EXERCISE BRIEF>
Write out the full listing again, exactly as it stands.

========================

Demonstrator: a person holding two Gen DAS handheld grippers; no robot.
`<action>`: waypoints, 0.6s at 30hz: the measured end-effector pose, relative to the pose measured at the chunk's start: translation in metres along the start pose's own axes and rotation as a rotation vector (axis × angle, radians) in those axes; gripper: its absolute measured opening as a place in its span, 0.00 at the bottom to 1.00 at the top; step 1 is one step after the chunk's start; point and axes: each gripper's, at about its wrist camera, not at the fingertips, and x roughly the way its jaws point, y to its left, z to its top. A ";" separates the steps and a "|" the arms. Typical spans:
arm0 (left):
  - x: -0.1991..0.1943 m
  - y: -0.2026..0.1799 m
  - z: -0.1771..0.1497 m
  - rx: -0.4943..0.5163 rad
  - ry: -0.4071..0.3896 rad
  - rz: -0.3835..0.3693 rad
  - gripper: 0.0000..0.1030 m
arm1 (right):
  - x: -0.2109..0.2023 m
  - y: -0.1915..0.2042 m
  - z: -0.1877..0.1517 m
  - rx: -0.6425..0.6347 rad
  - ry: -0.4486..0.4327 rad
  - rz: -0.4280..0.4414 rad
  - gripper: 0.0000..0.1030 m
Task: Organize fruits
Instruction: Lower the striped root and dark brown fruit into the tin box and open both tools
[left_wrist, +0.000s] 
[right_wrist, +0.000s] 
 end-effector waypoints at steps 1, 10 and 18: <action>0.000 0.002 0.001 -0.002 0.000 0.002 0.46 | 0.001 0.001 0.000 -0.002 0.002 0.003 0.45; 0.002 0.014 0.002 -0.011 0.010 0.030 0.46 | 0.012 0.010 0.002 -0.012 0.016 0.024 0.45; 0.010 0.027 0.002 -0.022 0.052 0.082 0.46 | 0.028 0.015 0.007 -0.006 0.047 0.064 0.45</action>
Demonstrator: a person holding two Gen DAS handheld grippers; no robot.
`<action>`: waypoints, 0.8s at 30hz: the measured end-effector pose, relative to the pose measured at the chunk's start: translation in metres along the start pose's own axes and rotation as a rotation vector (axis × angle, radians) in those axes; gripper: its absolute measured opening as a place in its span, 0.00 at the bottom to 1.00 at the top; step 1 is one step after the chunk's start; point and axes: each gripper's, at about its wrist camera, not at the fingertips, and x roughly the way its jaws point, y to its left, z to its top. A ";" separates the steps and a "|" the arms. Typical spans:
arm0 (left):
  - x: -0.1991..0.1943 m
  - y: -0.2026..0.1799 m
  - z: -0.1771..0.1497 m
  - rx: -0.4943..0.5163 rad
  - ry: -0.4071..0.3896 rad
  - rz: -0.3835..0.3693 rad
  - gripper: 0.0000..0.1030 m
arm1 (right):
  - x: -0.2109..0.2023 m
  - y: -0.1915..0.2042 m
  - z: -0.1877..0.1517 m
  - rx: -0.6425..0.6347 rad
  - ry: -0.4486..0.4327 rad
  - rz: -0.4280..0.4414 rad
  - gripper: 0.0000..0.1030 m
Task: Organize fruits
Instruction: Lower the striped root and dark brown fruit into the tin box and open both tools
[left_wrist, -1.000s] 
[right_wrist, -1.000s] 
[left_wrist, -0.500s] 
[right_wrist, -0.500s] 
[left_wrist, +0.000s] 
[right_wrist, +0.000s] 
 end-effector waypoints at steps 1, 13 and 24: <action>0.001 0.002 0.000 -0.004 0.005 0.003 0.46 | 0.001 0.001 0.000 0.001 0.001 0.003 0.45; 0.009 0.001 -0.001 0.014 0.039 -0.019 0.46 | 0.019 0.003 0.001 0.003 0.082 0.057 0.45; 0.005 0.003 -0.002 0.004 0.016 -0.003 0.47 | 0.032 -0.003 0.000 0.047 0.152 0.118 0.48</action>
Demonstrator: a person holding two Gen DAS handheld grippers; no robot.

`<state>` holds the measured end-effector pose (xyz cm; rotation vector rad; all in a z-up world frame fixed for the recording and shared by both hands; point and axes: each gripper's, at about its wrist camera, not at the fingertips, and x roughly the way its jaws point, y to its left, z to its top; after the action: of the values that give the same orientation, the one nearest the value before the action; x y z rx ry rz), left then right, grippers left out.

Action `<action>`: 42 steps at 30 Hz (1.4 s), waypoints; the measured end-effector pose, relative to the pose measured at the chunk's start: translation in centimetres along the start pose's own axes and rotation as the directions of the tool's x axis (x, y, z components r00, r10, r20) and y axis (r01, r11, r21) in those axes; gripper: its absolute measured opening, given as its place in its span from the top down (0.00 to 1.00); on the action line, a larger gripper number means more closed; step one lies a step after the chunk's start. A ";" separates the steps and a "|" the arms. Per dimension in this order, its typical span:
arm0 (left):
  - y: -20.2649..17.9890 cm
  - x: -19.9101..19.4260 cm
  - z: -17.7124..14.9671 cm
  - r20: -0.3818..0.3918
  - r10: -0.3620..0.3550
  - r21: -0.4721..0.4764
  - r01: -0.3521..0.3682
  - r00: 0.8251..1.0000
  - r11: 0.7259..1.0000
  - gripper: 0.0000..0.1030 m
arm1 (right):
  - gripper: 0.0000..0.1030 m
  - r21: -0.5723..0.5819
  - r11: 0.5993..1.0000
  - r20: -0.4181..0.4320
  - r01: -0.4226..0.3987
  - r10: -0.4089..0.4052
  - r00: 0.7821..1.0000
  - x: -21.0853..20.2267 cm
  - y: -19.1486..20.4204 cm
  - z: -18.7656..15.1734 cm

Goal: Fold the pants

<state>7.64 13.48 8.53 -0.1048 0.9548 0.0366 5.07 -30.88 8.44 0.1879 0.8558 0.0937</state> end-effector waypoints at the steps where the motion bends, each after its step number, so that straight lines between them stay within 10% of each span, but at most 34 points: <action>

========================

RESPONSE AREA>
Demonstrator: a person holding two Gen DAS handheld grippers; no robot.
`<action>`: waypoints, 0.6s at 30hz: the measured end-effector pose, relative to the pose measured at the chunk's start: translation in metres along the start pose's own axes and rotation as a rotation vector (axis × angle, radians) in those axes; gripper: its absolute measured opening as a place in its span, 0.00 at the bottom to 1.00 at the top; step 1 is one step after the chunk's start; point and axes: each gripper's, at about its wrist camera, not at the fingertips, and x roughly the way its jaws point, y to its left, z to its top. A ";" separates the steps and a "|" the arms. Typical spans:
arm0 (left):
  - x: -0.1991..0.1943 m
  - y: -0.2026..0.1799 m
  - z: -0.1771..0.1497 m
  - rx: -0.4943..0.5163 rad
  - ry: -0.4071..0.3896 rad
  - rz: -0.3835..0.3693 rad
  - gripper: 0.0000..0.1030 m
arm1 (right):
  - x: -0.2109..0.2023 m
  - y: -0.1915..0.2042 m
  - z: -0.1877..0.1517 m
  - rx: -0.6425..0.6347 rad
  - ry: -0.4486..0.4327 rad
  - rz: -0.4280..0.4414 rad
  - gripper: 0.0000..0.1030 m
Task: Organize fruits
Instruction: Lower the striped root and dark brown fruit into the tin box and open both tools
[left_wrist, +0.000s] 
[right_wrist, +0.000s] 
 end-effector waypoints at steps 1, 10 and 18: <action>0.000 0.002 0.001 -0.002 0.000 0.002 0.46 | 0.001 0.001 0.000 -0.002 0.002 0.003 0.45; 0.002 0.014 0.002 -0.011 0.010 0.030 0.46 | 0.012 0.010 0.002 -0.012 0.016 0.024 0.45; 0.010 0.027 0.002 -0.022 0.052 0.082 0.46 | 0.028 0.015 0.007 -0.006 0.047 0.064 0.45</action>
Demonstrator: a person holding two Gen DAS handheld grippers; no robot.
`<action>`: waypoints, 0.8s at 30hz: the measured end-effector pose, relative to the pose measured at the chunk's start: translation in metres along the start pose's own axes and rotation as a rotation vector (axis × angle, radians) in those axes; gripper: its absolute measured opening as a place in its span, 0.00 at the bottom to 1.00 at the top; step 1 is one step after the chunk's start; point and axes: each gripper's, at about its wrist camera, not at the fingertips, and x roughly the way its jaws point, y to its left, z to its top. A ";" separates the steps and a "|" the arms. Typical spans:
arm0 (left):
  - x: -0.1991..0.1943 m
  - y: -0.2026..0.1799 m
  - z: -0.1771..0.1497 m
  - rx: -0.4943..0.5163 rad
  - ry: -0.4071..0.3896 rad
  - rz: -0.3835..0.3693 rad
  - gripper: 0.0000..0.1030 m
arm1 (right):
  - x: -0.2109..0.2023 m
  - y: -0.1915..0.2042 m
  - z: -0.1877..0.1517 m
  - rx: -0.6425..0.6347 rad
  - ry: -0.4486..0.4327 rad
  - rz: -0.4280..0.4414 rad
  - gripper: 0.0000..0.1030 m
Task: Organize fruits
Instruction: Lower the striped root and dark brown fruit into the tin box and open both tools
[left_wrist, -1.000s] 
[right_wrist, -1.000s] 
[left_wrist, -0.500s] 
[right_wrist, -0.500s] 
[left_wrist, +0.000s] 
[right_wrist, +0.000s] 
 end-effector waypoints at steps 1, 13 and 24: <action>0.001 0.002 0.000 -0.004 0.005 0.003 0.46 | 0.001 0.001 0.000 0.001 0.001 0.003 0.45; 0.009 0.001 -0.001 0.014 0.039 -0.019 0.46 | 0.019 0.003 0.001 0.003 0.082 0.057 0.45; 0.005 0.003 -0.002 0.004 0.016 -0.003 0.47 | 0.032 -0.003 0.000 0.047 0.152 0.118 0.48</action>
Demonstrator: a person holding two Gen DAS handheld grippers; no robot.

`<state>` holds the measured end-effector pose (xyz cm; rotation vector rad; all in a z-up world frame fixed for the recording and shared by both hands; point and axes: each gripper's, at about its wrist camera, not at the fingertips, and x roughly the way its jaws point, y to its left, z to its top; after the action: of the values that give the same orientation, the one nearest the value before the action; x y z rx ry rz), left then right, grippers left out.

Action `<action>`: 42 steps at 30 Hz (1.4 s), waypoints; the measured end-effector pose, relative to the pose measured at the chunk's start: translation in centimetres along the start pose's own axes and rotation as the directions of the tool's x axis (x, y, z components r00, r10, r20) and y axis (r01, r11, r21) in those axes; gripper: its absolute measured opening, given as its place in its span from the top down (0.00 to 1.00); on the action line, a larger gripper number means more closed; step one lies a step after the chunk's start. A ";" separates the steps and a "|" the arms. Per dimension in this order, its typical span:
arm0 (left):
  - y: -20.2649..17.9890 cm
  - x: -19.9101..19.4260 cm
  - z: -17.7124..14.9671 cm
  - r20: -0.3818..0.3918
  - r10: -0.3620..0.3550
  - r21: -0.4721..0.4764
  - r01: -0.3521..0.3682
  - r00: 0.8251..1.0000
  - r11: 0.7259..1.0000
  - gripper: 0.0000..0.1030 m
arm1 (right):
  - gripper: 0.0000..0.1030 m
  - r21: -0.5723..0.5819
  - r11: 0.5993..1.0000
  - r20: -0.4181..0.4320
  - r01: -0.4226..0.3987
  - r10: -0.4089..0.4052
  - r00: 0.7821..1.0000
  - x: -21.0853..20.2267 cm
  - y: -19.1486..20.4204 cm
  - z: -18.7656..15.1734 cm

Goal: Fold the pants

<state>7.64 13.48 8.53 -0.1048 0.9548 0.0366 5.07 -30.88 8.44 0.1879 0.8558 0.0937</state> end-effector waypoints at the steps where the motion bends, each after its step number, so that straight lines between them stay within 10% of each span, but at most 34 points: <action>

The response to this exercise is now complete.